I drove over the rise, turned around, shut down my headlights, and came slowly back.

The twin beams on the other car were no longer visible. I glimpsed a pair of red taillights just before Cantwell’s garage door came down electronically, sealing the vehicle in.

Logic told me that Gordon Cantwell had seen me hauling away his trash in the middle of the night, or seen someone. Whether he had recognized me or not, I couldn’t know.

I kept my lights off until I was past his house and taking a curve. I flicked them on without slowing, quickly putting distance between myself and Cantwell’s place.

 

*

 

When my high beams hit the white mailbox, I slowed and turned into the drive.

I rolled the Mustang slowly under the heavy canopy of leaves, listening. I heard nothing except the crunch of gravel beneath the tires.

Then I was in the clearing at the end, facing the ramshackle garage with the rusty gas pump next to it. To my left was the old house. A porch light was on above the steps. Another light burned inside, on the lower floor.

I shut off the ignition and climbed out.

“Mrs. Fairbridge?”

Then I noticed the bottles. The prettiest ones still lined the window ledges inside the house, but those along the porch and railings were gone. The shopping cart, filled to capacity, had been pushed across the small clearing and sat in a narrow grassy space between the dilapidated garage and the antique gas pump.

“Mrs. Fairbridge?”

I remained still for several seconds, listening for her voice. What I heard instead was a solid
thunk
on the back of my skull that was followed by a roar of pain.

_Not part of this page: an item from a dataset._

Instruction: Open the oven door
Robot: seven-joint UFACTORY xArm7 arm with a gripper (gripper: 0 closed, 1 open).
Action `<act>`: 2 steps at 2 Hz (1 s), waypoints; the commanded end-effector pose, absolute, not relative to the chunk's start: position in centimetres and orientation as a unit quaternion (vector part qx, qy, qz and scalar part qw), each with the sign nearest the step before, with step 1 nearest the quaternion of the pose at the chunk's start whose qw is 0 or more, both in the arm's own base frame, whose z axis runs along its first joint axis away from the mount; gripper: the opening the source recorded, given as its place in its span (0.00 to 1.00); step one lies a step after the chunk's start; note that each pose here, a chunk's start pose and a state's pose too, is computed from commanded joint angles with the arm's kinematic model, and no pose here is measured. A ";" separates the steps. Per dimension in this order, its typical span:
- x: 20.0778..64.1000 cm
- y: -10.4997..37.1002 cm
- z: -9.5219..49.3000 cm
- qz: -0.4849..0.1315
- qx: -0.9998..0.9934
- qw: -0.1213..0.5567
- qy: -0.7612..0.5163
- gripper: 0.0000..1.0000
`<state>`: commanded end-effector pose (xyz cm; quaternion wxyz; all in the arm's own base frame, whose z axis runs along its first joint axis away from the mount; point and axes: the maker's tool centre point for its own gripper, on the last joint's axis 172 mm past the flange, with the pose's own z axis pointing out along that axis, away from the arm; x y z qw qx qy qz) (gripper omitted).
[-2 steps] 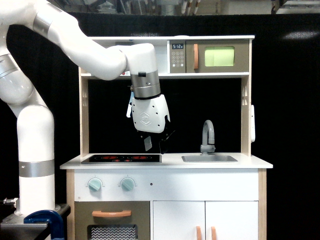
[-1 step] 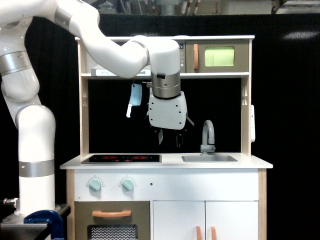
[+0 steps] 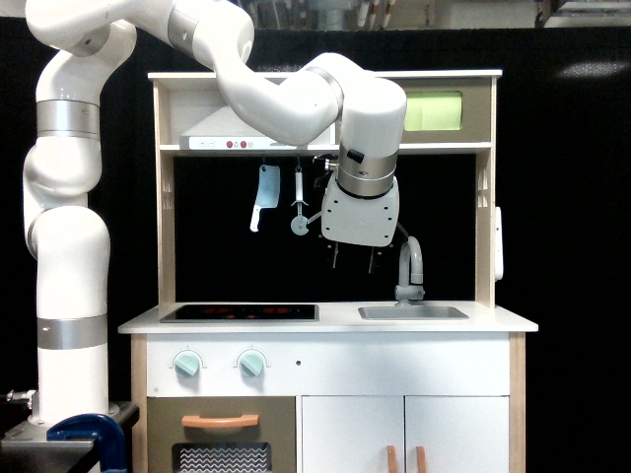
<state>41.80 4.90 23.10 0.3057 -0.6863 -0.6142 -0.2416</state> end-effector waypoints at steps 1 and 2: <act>42.5 5.0 24.6 -0.301 -0.690 0.312 -0.580 1.00; 43.3 4.7 25.5 -0.306 -0.675 0.316 -0.592 1.00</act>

I turned, raising my arms. Constance Fairbridge was at the other end of her ax handle, bringing it down for another blow. I snatched it from her brittle fingers.

“Mrs. Fairbridge!”

Her eyes were all rage and fear, without a sign of recognition or reason.

“Thief! Devil!”

She was backing toward the house, keeping her wild eyes on me. Brambles, leaves, and twigs covered her heavy coat; dried mud caked her running shoes. Her hair was a tangled, filthy mess.

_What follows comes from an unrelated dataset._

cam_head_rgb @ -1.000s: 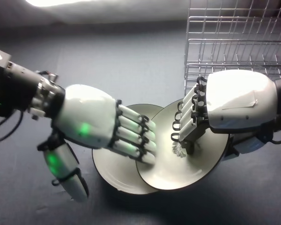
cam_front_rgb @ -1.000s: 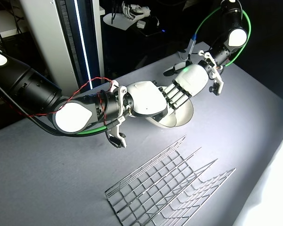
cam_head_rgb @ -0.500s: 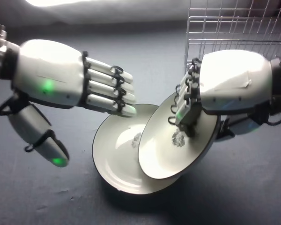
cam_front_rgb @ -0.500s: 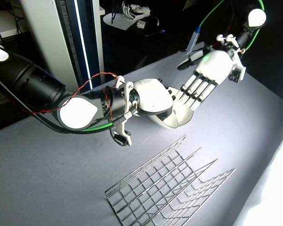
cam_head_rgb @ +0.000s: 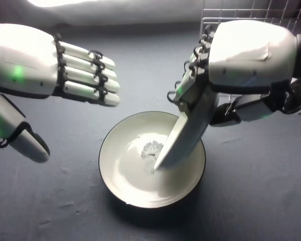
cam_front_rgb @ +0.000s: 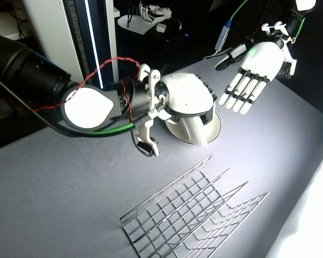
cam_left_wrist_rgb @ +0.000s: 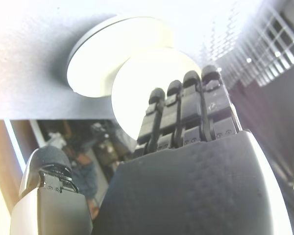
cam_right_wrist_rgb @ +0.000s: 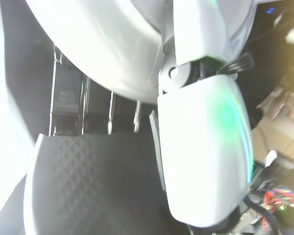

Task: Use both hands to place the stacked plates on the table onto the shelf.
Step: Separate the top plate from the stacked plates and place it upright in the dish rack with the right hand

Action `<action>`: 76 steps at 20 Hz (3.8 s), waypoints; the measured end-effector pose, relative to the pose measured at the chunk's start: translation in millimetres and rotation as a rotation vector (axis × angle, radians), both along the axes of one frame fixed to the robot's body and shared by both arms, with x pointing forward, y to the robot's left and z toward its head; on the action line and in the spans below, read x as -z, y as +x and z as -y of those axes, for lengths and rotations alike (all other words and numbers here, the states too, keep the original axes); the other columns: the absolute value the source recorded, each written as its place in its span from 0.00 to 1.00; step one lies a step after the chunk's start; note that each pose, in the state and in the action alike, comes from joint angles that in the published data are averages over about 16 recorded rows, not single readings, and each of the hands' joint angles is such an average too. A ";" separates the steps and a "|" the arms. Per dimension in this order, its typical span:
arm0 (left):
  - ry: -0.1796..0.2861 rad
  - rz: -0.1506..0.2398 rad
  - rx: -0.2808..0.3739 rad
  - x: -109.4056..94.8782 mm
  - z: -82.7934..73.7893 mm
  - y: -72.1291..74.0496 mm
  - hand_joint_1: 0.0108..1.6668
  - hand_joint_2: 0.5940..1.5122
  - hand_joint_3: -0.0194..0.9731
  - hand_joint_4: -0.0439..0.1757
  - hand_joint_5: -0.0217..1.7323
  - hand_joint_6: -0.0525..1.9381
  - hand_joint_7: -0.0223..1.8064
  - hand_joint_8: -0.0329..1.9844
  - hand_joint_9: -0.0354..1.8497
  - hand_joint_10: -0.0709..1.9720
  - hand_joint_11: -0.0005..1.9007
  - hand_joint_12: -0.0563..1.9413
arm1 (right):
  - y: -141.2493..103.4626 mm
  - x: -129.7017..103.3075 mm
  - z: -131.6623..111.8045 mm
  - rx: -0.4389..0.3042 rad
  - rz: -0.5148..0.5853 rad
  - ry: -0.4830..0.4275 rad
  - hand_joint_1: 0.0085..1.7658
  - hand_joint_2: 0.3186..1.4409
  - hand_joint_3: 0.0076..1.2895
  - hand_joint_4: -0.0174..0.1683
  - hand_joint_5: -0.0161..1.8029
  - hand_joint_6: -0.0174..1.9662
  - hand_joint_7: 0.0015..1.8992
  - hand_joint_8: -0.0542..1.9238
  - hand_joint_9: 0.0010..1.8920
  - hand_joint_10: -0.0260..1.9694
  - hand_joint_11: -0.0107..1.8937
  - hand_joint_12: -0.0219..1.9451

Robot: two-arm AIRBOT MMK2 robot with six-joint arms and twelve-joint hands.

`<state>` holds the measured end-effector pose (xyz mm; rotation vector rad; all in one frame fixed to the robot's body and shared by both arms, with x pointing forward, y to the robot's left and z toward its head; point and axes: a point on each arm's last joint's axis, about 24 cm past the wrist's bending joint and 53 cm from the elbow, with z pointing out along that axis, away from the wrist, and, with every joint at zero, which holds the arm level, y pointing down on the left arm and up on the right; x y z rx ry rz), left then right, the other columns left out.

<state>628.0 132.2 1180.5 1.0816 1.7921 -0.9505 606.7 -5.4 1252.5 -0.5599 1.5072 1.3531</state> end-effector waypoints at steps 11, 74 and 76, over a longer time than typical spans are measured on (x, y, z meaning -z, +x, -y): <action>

“It’s me, Benjamin Justice.”

“There is no justice but the Lord’s!”

I felt the back of my head. There was no blood that I could find, but a bump was rising fast. My neck felt stiff; my head throbbed.

“Let me talk to you, Mrs. Fairbridge. We’ll talk about the silent movies.”

She was up the steps, on the porch.

“Go away!”

“Constance Fairbridge, star of stage and screen. Remember saying that to me yesterday, when I came to visit?”

She raised her voice to a shriek; the power behind it amazed me.

“Sodomites! Whores! Murderers!”

I watched her creep along the porch toward the front of the house, pointing a skinny finger at me.

“Go and repent while time remains!”

“I’m going, Mrs. Fairbridge.”

“The cities must be destroyed!”

I placed the ax handle at the foot of the steps, climbed into the Mustang, and backed it down the drive. Back through the dark zone beneath the oaks. Back to the road, to the city.

Away from the woman named Constance Fairbridge, who now dwelled in a frightening world created by her own troubled mind, where I clearly wasn’t welcome.